**Requirement:**
Which lines run from the one containing "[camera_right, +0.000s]" through the end of the data? Write them out exactly, with the pictures left out.
########
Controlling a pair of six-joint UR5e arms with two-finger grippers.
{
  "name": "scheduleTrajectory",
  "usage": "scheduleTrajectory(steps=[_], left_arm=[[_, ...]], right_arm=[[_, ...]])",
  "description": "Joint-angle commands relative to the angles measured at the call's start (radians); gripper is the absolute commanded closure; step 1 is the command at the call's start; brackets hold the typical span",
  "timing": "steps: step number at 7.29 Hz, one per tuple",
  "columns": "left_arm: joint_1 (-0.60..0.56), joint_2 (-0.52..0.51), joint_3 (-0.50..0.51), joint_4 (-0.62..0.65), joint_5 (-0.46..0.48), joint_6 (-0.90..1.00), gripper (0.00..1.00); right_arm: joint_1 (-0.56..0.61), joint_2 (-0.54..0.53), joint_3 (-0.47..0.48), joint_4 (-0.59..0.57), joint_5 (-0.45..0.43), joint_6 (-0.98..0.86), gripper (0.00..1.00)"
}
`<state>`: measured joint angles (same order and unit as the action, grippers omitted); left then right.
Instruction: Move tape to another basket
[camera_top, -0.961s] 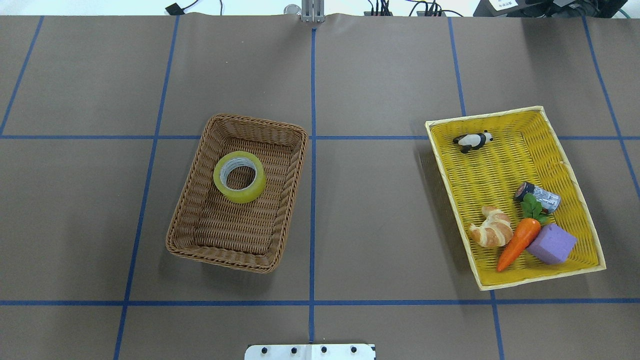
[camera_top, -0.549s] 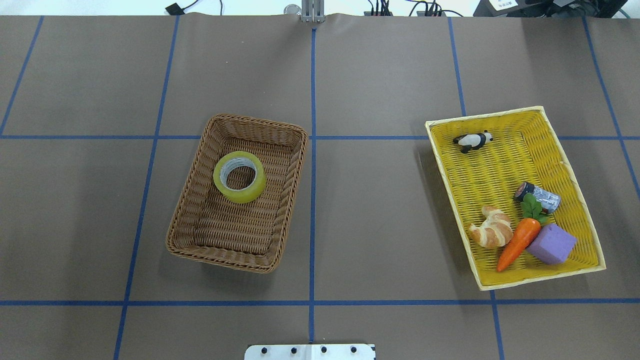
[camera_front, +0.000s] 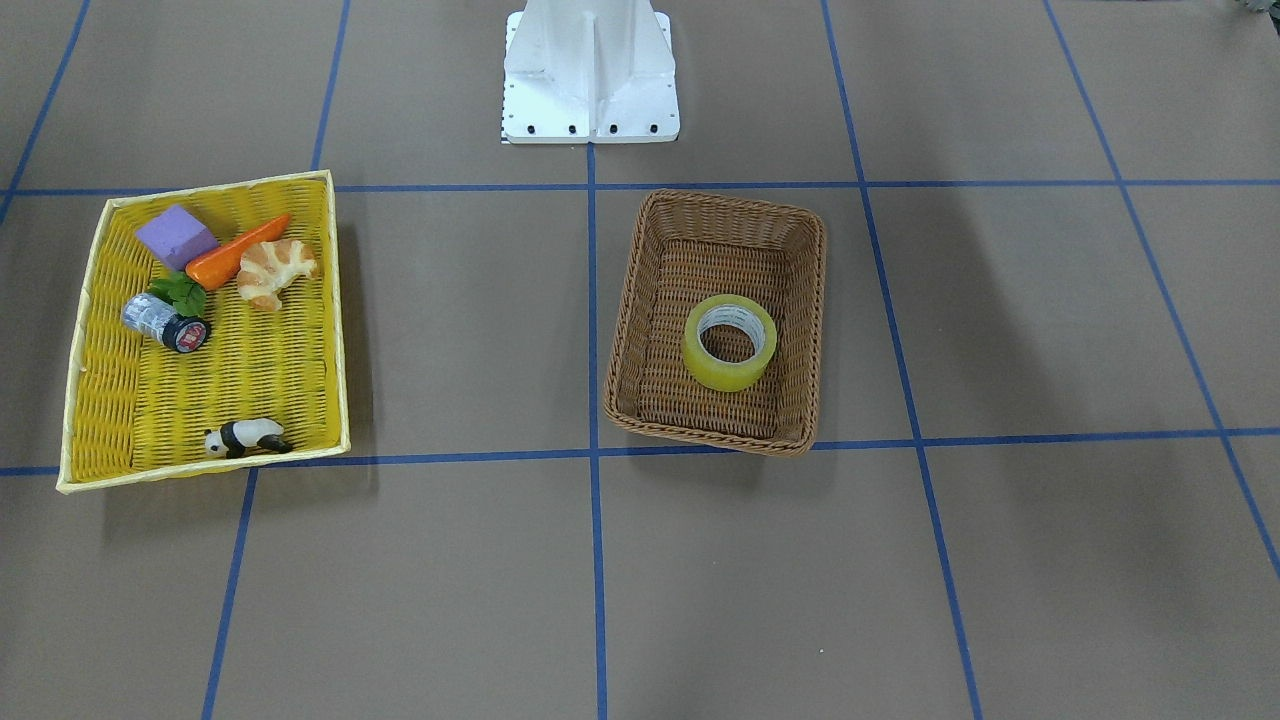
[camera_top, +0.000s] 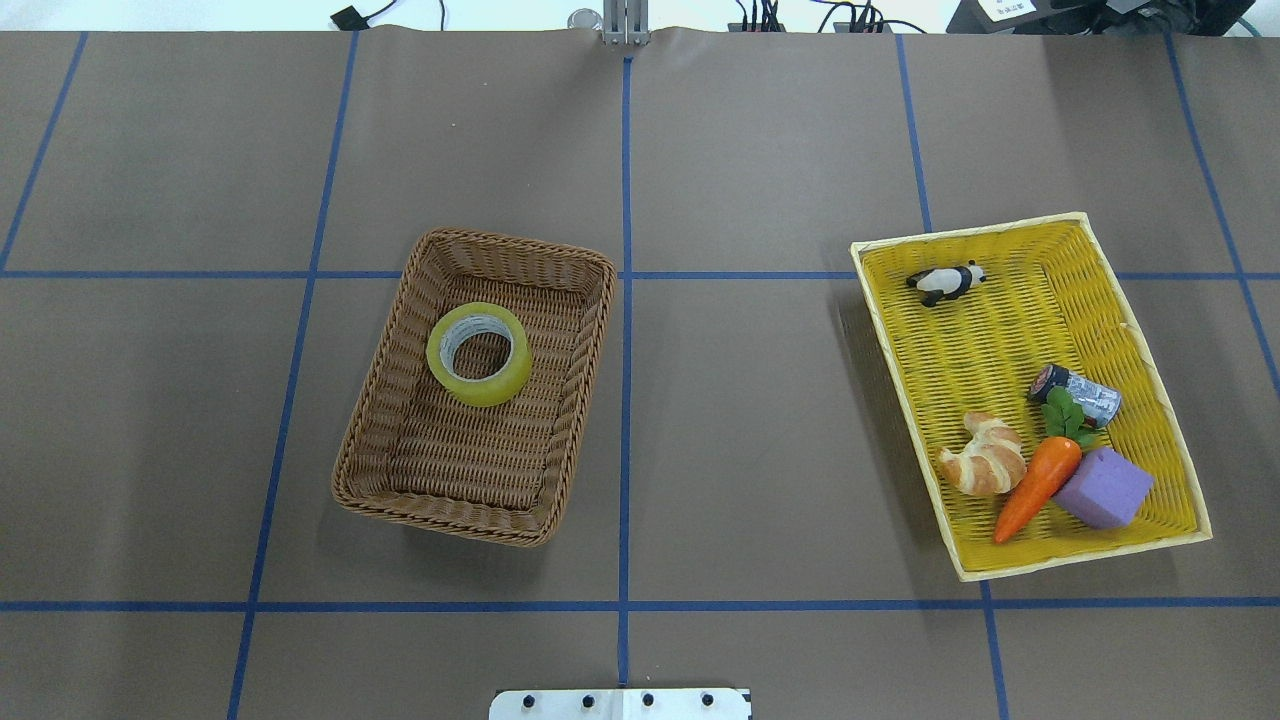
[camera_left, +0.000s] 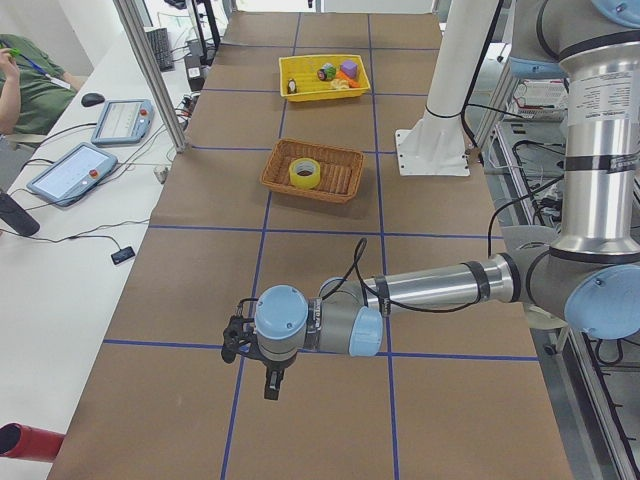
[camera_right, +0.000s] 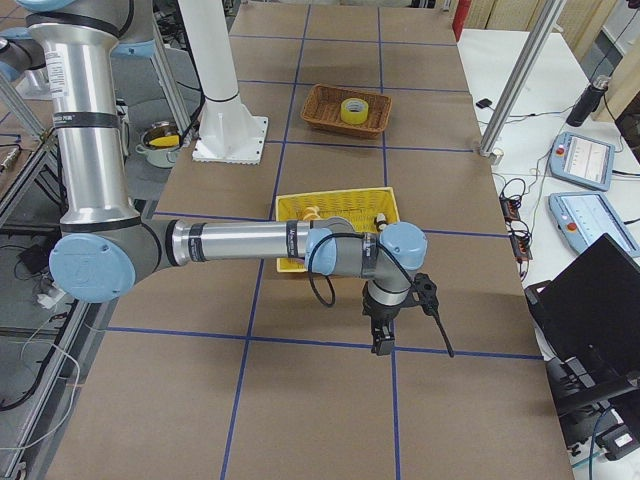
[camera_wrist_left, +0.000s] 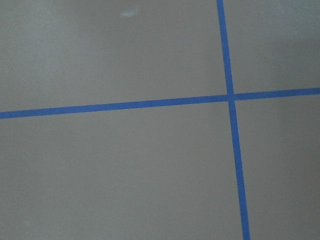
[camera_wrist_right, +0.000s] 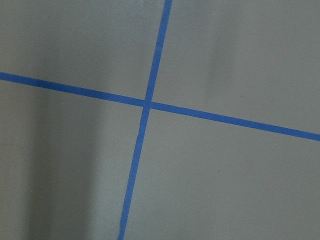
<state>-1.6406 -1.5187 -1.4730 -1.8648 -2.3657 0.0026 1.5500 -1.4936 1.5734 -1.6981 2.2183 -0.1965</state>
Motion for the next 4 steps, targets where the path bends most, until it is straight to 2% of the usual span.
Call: scheduleTrajectory(steps=[1,4], left_arm=[[0.033,-0.018,-0.036,0.004,0.045,-0.094,0.02],[0.056,-0.017,-0.039,0.009,0.072,-0.137,0.02]], right_arm=[[0.004,-0.002,0.005,-0.008,0.052,0.015,0.0],[0.004,-0.005,0.019,-0.009,0.081,0.034,0.0]])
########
**Task output:**
[camera_right, +0.000s] 
[camera_wrist_left, +0.000s] 
[camera_wrist_right, +0.000s] 
<state>-1.6406 -1.5187 -1.4730 -1.8648 -2.3657 0.0026 1.5500 -1.4936 1.5734 -1.6981 2.2183 -0.1965</state>
Motion for the next 4 steps, targets where the path bends most, until it is straight to 2% of the usual span.
Call: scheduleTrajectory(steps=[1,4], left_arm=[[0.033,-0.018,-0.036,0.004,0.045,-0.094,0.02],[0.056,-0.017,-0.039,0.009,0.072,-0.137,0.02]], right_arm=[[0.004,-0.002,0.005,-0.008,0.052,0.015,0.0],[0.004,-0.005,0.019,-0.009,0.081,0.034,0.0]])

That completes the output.